## [Task instructions]
Please output every entry below exactly as written, leaving out any pictures.
··· Extracted material
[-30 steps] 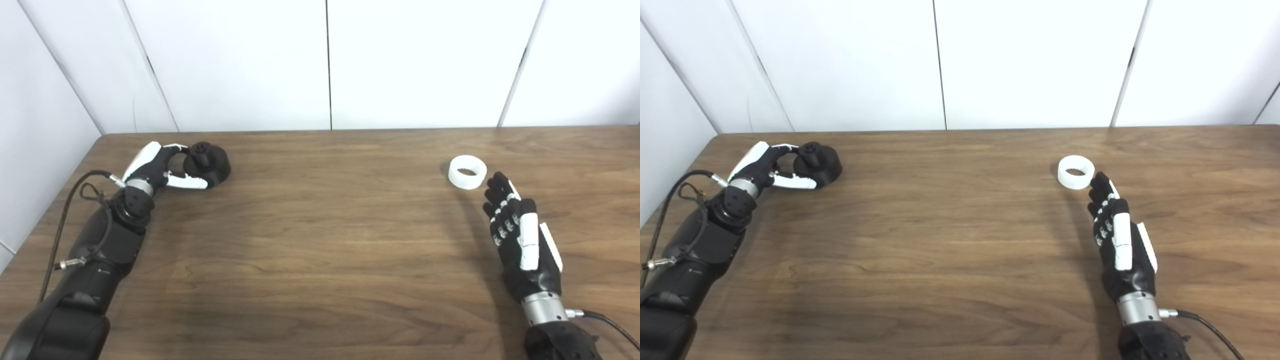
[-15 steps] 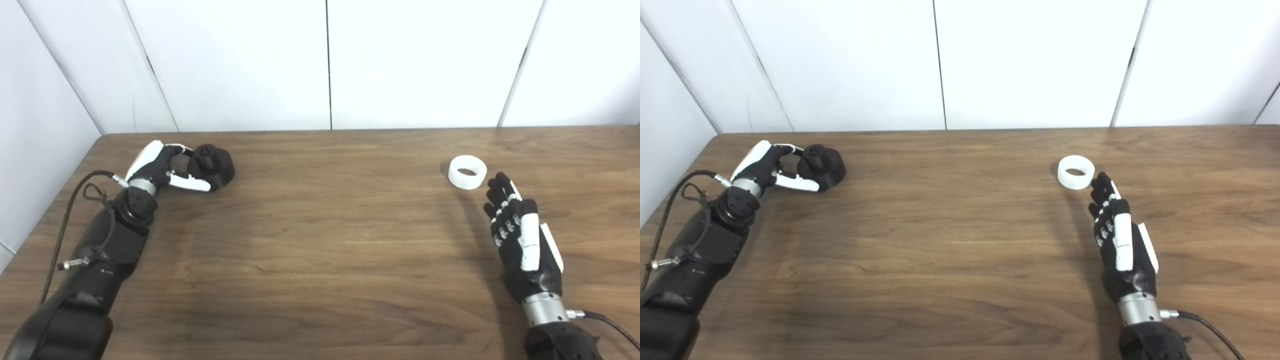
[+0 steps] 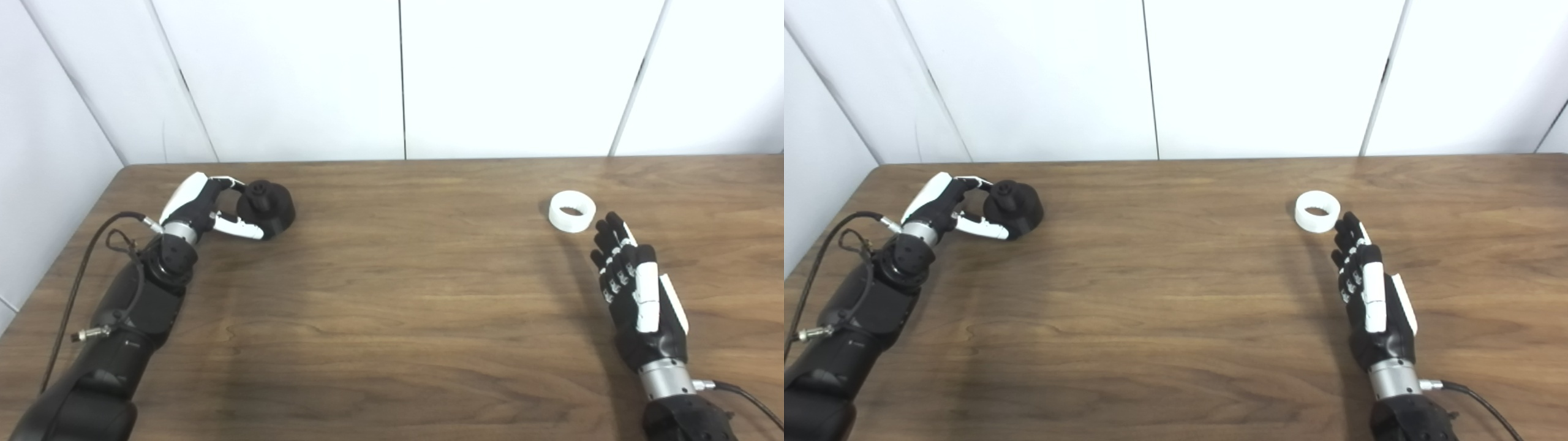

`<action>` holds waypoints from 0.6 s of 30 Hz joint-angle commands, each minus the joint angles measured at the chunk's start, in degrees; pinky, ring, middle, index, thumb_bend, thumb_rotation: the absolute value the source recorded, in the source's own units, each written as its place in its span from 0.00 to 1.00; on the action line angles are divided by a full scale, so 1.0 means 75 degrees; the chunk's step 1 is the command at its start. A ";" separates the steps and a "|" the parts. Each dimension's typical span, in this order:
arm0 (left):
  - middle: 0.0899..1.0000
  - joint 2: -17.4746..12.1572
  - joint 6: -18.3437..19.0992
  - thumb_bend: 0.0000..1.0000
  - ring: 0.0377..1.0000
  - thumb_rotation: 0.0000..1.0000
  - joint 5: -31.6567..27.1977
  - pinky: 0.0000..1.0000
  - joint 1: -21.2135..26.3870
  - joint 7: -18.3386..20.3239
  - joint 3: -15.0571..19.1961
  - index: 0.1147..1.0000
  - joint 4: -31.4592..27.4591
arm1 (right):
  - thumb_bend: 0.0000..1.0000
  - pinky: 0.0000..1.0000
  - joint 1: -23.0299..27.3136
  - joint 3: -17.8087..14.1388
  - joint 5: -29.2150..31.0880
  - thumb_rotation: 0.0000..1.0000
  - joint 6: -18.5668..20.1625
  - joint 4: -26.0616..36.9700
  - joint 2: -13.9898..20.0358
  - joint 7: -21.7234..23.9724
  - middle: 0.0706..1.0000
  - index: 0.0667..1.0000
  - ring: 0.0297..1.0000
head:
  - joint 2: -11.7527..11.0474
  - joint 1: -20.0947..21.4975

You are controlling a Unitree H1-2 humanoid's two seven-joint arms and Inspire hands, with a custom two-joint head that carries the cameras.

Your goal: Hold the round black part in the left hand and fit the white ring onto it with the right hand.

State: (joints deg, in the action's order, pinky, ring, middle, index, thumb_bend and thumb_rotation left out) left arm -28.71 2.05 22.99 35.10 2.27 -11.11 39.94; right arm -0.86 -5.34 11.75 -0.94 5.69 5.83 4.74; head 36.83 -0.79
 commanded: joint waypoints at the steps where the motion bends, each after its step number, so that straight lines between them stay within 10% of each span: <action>1: 0.90 -0.0125 -0.0151 0.87 0.95 0.18 0.0098 0.87 0.0124 0.0030 -0.0018 0.61 -0.0378 | 0.63 1.00 -0.0648 0.0005 -0.0056 1.00 0.0028 -0.0525 0.0046 0.0090 0.96 0.98 1.00 | -0.0001 0.0003; 18: 0.90 0.0204 0.0075 0.87 0.98 0.16 0.0063 0.90 -0.0881 0.0764 -0.0140 0.59 -0.2633 | 0.64 1.00 -0.0583 0.0050 -0.0051 1.00 0.0127 -0.0440 0.0086 0.0110 0.97 0.99 1.00 | 0.0062 0.0042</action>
State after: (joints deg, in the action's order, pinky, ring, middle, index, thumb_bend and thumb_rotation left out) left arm -26.25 2.77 22.95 27.01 8.28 -12.67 22.11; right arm -0.84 -4.81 11.18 -0.35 5.72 6.14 4.78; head 37.27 -0.44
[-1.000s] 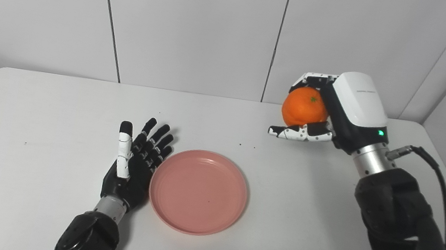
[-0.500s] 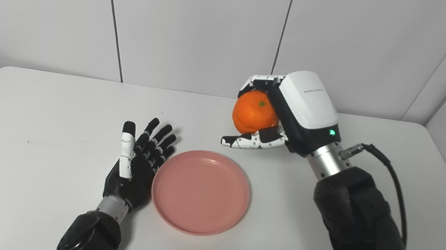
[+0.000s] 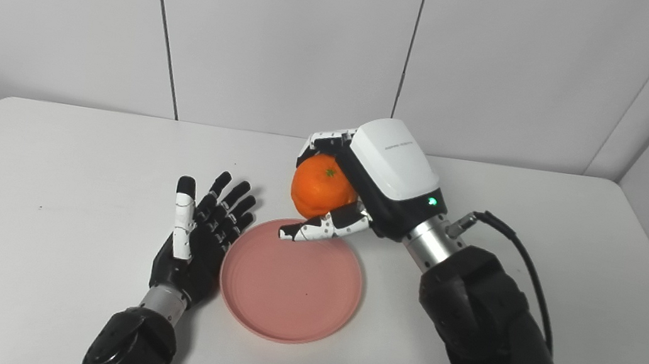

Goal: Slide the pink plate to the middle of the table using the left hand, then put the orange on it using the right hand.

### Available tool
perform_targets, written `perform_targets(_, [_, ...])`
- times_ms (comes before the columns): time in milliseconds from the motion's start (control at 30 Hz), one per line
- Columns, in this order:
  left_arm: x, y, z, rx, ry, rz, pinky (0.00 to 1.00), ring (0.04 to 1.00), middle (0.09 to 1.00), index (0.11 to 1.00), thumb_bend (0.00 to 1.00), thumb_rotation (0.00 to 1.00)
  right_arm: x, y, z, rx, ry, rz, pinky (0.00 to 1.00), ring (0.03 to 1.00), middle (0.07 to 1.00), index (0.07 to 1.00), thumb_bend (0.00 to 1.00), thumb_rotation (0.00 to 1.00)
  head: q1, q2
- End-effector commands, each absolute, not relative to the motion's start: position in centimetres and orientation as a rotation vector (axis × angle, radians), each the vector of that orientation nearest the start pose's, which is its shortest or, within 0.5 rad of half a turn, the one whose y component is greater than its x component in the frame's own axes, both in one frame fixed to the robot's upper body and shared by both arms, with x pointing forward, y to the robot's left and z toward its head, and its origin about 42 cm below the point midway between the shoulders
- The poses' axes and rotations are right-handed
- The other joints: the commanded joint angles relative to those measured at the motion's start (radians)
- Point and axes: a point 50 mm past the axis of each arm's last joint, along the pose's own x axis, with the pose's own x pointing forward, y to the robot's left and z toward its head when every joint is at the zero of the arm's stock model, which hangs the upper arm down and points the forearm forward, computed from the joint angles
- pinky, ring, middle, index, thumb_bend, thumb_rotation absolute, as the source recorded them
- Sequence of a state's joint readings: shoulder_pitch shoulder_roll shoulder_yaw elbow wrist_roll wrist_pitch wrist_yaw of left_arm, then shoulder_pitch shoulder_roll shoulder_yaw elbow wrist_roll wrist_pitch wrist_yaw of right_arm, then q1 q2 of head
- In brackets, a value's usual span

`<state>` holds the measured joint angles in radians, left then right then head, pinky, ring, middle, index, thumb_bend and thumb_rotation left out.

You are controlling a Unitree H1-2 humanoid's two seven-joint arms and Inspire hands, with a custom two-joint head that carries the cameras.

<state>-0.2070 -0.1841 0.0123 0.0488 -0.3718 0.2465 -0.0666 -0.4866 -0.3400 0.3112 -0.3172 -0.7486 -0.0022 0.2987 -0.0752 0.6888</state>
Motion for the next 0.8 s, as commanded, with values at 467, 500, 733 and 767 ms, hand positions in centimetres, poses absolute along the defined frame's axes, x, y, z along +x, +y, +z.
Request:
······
## [Answer section]
[-30 steps] 
[-15 steps] 
[+0 steps] 

`<action>` holds waypoints from 0.6 s of 30 Hz joint-angle commands, each minus the joint angles measured at the chunk's start, in degrees; pinky, ring, middle, index, thumb_bend, thumb_rotation: the absolute value the source recorded, in the source's own units, each written as its place in its span from 0.00 to 1.00; on the action line angles are divided by a full scale, so 1.0 means 75 degrees; the chunk's step 1 is the command at its start. A ";" separates the steps and a "|" the parts. Each dimension's typical span, in this order:
arm0 (left):
  - middle: 0.0899..1.0000
  - joint 2: -17.4746..12.1572
  - joint 6: -18.3437..19.0992
  - thumb_bend: 0.0000..1.0000
  - ring: 0.0377..1.0000
  - thumb_rotation: 0.0000..1.0000
  - joint 5: -31.6567..27.1977
  - pinky: 0.0000..1.0000
  - joint 1: -21.2135..26.3870
  - joint 7: -18.3386..20.3239
  - joint 3: -15.0571..19.1961
  - index: 0.1147..1.0000
  - joint 4: -31.4592..27.4591
arm1 (right):
  - thumb_bend: 0.0000..1.0000
  - pinky: 0.0000..1.0000
  - joint 1: -23.0299..27.3136
  - joint 3: -17.8087..14.1388
  - joint 5: -29.2150..31.0880
  - thumb_rotation: 0.0000..1.0000
  - joint 6: -18.5668..20.1625
  - joint 4: -26.0616..36.9700
  - joint 2: -13.9898..20.0358
  - joint 7: -21.7234..23.9724
  - middle: 0.0706..1.0000
  - index: 0.0667..1.0000
  - ring: 0.0297..1.0000
head:
  - joint 2: -11.7527..11.0474
  - joint 1: -20.0947..21.4975

You are controlling a Unitree H1-2 humanoid's two seven-joint arms and Inspire hands, with a custom two-joint head that carries the cameras.

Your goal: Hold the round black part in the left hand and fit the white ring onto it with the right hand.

State: (joints deg, in the action's order, pinky, ring, middle, index, thumb_bend and thumb_rotation left out) left arm -28.71 2.05 22.99 35.10 2.27 -11.11 39.94; right arm -0.86 -5.34 11.75 -0.94 5.69 5.83 4.74; head 36.83 -0.79
 commanded: joint waypoints at the steps where the motion bends, each after its step number, so that straight lines between them stay within 10% of each span: <action>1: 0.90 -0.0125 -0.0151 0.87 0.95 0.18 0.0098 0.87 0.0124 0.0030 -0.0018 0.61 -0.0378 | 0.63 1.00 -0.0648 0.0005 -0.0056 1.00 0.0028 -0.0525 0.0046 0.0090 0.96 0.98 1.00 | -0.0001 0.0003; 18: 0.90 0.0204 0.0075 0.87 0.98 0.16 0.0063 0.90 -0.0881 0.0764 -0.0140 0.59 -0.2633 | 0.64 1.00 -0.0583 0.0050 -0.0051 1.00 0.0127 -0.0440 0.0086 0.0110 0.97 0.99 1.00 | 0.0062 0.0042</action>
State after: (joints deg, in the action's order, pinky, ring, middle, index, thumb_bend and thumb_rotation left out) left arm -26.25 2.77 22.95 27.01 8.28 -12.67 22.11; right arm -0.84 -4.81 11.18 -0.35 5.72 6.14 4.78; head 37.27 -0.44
[-1.000s] 
[-0.500s] 
[+0.000s] 

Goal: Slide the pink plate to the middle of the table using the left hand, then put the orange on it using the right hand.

### Available tool
perform_targets, written `perform_targets(_, [_, ...])`
- times_ms (comes before the columns): time in milliseconds from the motion's start (control at 30 Hz), one per line
- Columns, in this order:
  left_arm: x, y, z, rx, ry, rz, pinky (0.00 to 1.00), ring (0.04 to 1.00), middle (0.09 to 1.00), index (0.11 to 1.00), thumb_bend (0.00 to 1.00), thumb_rotation (0.00 to 1.00)
  right_arm: x, y, z, rx, ry, rz, pinky (0.00 to 1.00), ring (0.03 to 1.00), middle (0.07 to 1.00), index (0.07 to 1.00), thumb_bend (0.00 to 1.00), thumb_rotation (0.00 to 1.00)
  head: q1, q2
- End-effector commands, each absolute, not relative to the motion's start: position in centimetres and orientation as a rotation vector (axis × angle, radians), each the vector of that orientation nearest the start pose's, which is its shortest or, within 0.5 rad of half a turn, the one whose y component is greater than its x component in the frame's own axes, both in one frame fixed to the robot's upper body and shared by both arms, with x pointing forward, y to the robot's left and z toward its head, and its origin about 42 cm below the point midway between the shoulders
- The poses' axes and rotations are right-handed
- The other joints: the commanded joint angles relative to those measured at the motion's start (radians)
- Point and axes: a point 50 mm past the axis of each arm's last joint, along the pose's own x axis, with the pose's own x pointing forward, y to the robot's left and z toward its head when every joint is at the zero of the arm's stock model, which hangs the upper arm down and points the forearm forward, computed from the joint angles
- pinky, ring, middle, index, thumb_bend, thumb_rotation absolute, as the source recorded them
- Sequence of a state's joint readings: shoulder_pitch shoulder_roll shoulder_yaw elbow wrist_roll wrist_pitch wrist_yaw of left_arm, then shoulder_pitch shoulder_roll shoulder_yaw elbow wrist_roll wrist_pitch wrist_yaw of right_arm, then q1 q2 of head
- In brackets, a value's usual span

`<state>` holds the measured joint angles in radians, left then right then head, pinky, ring, middle, index, thumb_bend and thumb_rotation left out.

You are controlling a Unitree H1-2 humanoid's two seven-joint arms and Inspire hands, with a custom two-joint head that carries the cameras.

<state>-0.2070 -0.1841 0.0123 0.0488 -0.3718 0.2465 -0.0666 -0.4866 -0.3400 0.3112 -0.3172 -0.7486 -0.0022 0.2987 -0.0752 0.6888</state>
Motion for the next 0.8 s, as commanded, with values at 467, 500, 733 and 767 ms, hand positions in centimetres, poses absolute along the defined frame's axes, x, y, z along +x, +y, +z.
Request:

The answer given is complete as it stands.